Como usar uma pistola de genes

1. Preparação do material

Uma camada fina de meio foi colocada em um prato de cultura de 9 cm2 e o material (geralmente embriões imaturos, embriões maduros, pequenos calos, células de suspensão, protoplastos, etc.) foi banhado no centro do prato com um diâmetro de 3 cm. .

2, o tratamento de pó de ouro

Pegue 60mg de pó de ouro ou pó de tungstênio em um tubo de centrífuga, adicione 1ml de etanol absoluto, agite bem por 3min, centrifugue 1rain a 9615g, remova o sobrenadante, adicione 1ml de água estéril e misture bem, centrifugue a 9615g, repita a etapa 3 acima. Vezes. Finalmente, o pó de ouro foi suspenso em 1 ml de água destilada estéril e armazenado a 4 ° C ou à temperatura ambiente.

3, processamento de DNA

Pegue a suspensão em pó de ouro 50tA, adicione a solução de 5º plasmídeo de DNA (1,0 / lg ~ 1), 50 // l

0,1 mol / L de espermidina (a solução utilizada foi estéril esterilizada), agitada durante 3 min, deixada à temperatura ambiente durante 10 min, centrifugada a 9615 g durante 10 s, rejeitar o sobrenadante; adicione 250 ~ 1 de etanol absoluto, agite para Centrífuga a 9615 g por 10 s e descarte o sobrenadante. O sedimento foi ressuspenso em 60/1 1 de etanol absoluto e usado para 5 injeções (10 a 1 por tiro).

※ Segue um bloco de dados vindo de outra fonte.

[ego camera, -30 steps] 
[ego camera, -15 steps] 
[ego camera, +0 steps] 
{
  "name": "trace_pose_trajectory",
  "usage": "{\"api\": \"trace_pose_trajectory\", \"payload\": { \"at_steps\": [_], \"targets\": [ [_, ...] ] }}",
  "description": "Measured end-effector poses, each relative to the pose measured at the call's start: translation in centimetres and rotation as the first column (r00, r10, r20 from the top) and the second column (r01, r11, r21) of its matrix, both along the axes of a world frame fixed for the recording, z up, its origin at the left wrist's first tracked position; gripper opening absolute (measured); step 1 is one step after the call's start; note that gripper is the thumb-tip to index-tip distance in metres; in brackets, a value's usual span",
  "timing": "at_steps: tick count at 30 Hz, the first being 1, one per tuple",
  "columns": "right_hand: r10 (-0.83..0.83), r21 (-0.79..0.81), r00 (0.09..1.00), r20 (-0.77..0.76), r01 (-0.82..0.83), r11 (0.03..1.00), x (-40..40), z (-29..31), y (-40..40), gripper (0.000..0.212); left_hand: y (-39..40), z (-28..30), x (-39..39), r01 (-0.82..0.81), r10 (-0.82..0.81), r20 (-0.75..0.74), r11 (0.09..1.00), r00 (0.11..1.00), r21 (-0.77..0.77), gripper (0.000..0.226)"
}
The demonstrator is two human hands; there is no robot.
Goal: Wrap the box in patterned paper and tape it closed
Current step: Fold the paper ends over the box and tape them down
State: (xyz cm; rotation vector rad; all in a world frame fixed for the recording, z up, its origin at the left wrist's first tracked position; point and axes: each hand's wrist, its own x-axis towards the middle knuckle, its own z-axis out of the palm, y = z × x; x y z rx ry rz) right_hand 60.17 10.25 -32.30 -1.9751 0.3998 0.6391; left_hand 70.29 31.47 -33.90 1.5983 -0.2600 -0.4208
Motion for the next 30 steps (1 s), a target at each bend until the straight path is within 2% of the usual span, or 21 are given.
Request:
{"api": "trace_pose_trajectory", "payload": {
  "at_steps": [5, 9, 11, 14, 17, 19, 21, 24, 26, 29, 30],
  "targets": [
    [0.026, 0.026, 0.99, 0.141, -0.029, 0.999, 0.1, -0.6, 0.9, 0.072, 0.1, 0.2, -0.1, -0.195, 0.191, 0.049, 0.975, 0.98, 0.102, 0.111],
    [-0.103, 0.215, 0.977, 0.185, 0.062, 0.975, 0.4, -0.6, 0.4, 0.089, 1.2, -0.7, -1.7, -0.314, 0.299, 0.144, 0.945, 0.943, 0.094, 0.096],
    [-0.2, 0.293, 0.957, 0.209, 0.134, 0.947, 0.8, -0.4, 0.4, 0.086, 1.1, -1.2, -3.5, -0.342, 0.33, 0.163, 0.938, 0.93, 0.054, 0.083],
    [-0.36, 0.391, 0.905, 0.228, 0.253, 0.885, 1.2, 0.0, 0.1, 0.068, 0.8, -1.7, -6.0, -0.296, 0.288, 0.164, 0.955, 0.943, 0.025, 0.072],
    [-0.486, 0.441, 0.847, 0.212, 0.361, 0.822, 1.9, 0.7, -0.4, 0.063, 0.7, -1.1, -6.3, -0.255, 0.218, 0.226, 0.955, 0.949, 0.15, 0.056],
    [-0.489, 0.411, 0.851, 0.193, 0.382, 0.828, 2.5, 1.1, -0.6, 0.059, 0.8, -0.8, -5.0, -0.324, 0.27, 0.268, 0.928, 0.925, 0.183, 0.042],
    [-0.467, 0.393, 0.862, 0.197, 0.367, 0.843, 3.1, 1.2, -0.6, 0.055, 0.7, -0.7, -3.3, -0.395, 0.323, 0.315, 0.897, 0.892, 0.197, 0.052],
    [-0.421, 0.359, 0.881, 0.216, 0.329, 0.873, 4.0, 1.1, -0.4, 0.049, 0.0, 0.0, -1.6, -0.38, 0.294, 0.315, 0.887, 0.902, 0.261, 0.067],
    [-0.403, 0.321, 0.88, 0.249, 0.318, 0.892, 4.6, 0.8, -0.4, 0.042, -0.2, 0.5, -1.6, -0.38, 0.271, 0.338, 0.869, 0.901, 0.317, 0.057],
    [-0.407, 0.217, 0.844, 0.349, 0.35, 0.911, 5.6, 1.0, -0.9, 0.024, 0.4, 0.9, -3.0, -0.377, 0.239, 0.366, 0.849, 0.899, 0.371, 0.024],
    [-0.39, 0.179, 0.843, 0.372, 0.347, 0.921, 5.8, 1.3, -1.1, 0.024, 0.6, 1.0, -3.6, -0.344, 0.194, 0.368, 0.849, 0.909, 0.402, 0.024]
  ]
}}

4, o funcionamento da arma de gene

Todas as operações da arma do gene são realizadas sob condições assépticas, como segue:

1) Desinfete a superfície da pistola de genes e a câmara da amostra com etanol a 70%. Ao mesmo tempo, a rede de barreira e o disco clivável, o suporte micro-elástico, o seu suporte e a ferramenta de fixação foram embebidos durante 15 minutos com etanol a 70% e depois colocados num banco limpo para secar. O diafragma divisível, a cobertura fixa e o dispositivo de lançamento do transportador micro-elástico podem ser esterilizados à superfície com etanol a 70% e secos por sopro.

2) Insira a lâmina de micropartículas no anel de retenção e adicione uma mistura de DNA e pó de ouro no centro da lâmina de micropartículas e seque por cerca de 1 min.

3) Instale a membrana rompível no seu suporte e gire-a no sentido horário no acelerador de gás.

4) Instale o anel de espaço, a rede de bloqueio, o suporte da rede de bloqueio, o transportador de partículas e o anel de fixação (face com as partículas voltadas para baixo), aperte a tampa e insira-a na garra.

5) Coloque a amostra na câmara de bombardeamento e feche a porta.

6) Abra a válvula principal do cilindro de hélio e gire a válvula do regulador de hélio no sentido horário para que a indicação do ponteiro do manômetro seja maior que a pressão do diafragma 200Psi (= 1,379MPa).

7) Ligue a pistola de genes e o interruptor do transformador.

8) Pressione o botão de vácuo. Quando o vácuo estiver entre 26 e 28 pol Hg (= 88,05 ～ 94,82 kPa), pressione o botão Espera rapidamente, depois pressione e segure o botão de lançamento e mantenha-o até que ele seja ativado.

9) Pressione a chave de ventilação para redefinir a amostra depois que a mesa de vácuo tiver sido zerada.

10) Desligue.

Aperte o interruptor principal do cilindro de hélio, acerte uma pistola vazia, retorne o ponteiro do manômetro para zero, depois gire a válvula de ajuste do manômetro no sentido anti-horário; desligue o interruptor principal da pistola de genes e o interruptor do transformador.